[The data]
□ □ □ □ □
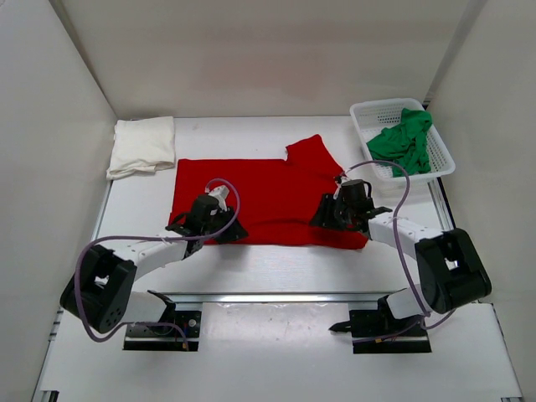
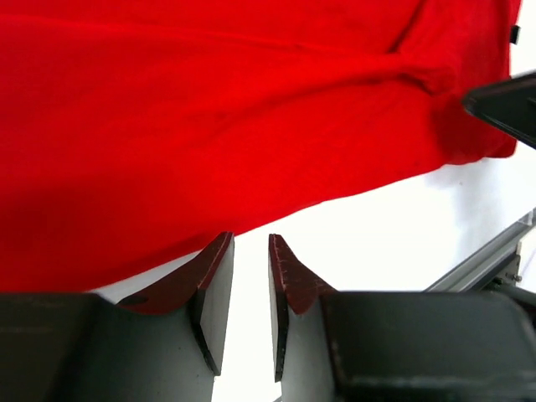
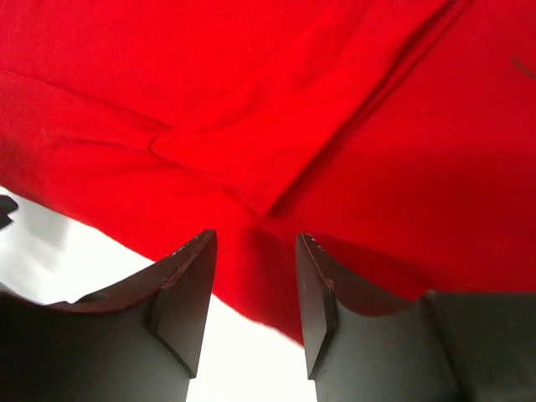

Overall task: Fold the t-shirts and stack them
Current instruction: Fold the flattened tshirt in 1/3 of the way

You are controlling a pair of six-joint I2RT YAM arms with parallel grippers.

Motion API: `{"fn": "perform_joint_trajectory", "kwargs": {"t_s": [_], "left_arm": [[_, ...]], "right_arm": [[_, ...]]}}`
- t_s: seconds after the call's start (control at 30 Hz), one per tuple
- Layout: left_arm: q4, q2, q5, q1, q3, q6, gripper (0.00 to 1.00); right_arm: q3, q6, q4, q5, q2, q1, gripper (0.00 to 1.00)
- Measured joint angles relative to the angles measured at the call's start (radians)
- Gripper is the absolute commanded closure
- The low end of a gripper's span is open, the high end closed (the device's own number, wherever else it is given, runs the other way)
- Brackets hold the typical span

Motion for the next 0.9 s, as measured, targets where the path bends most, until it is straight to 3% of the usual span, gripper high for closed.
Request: {"fn": "perform_joint_trajectory", "kwargs": {"t_s": [0.2,0.43,0.5,0.67,0.77,0.9], "left_arm": [[0.072,0.024,0.002,-0.027,-0.004,-0.008,0.67],[0.091,0.019,0.013,0.006,-0.053,0.004,0.69],[0.091,0.012,0.021,0.029,-0.084,0.006,0.69],[0.084,-0.009,0.032,0.068,-0.127,0.008,0.69],[0.087,-0.018,0.046,0.082,-0.127,0.008,0.70],[0.087,-0.032,0.060,0.101,-0.126,0.008,0.70]], "right_arm": [[-0.001,0.019,0.089,-0.035,0.071,0.002,0.71],[0.021,0.023,0.107,-0.048,0.131,0.012,0.64],[0.021,0.022,0.110,-0.048,0.132,0.012,0.69],[0.048,0.019,0.098,-0.046,0.164,0.011,0.95],[0.102,0.017,0.079,-0.041,0.207,0.011,1.00],[0.235,0.009,0.032,-0.020,0.277,0.017,0.99]]}}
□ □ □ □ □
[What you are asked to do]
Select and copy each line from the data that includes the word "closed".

[Finished exercise]
- The low end of a gripper's span is open, the high end closed (the device's own number, wherever else it is given, runs the other way)
Motion for the next 0.9 s, as measured, targets where the path bends most, until it is straight to 3% of the usual span, gripper high for closed.

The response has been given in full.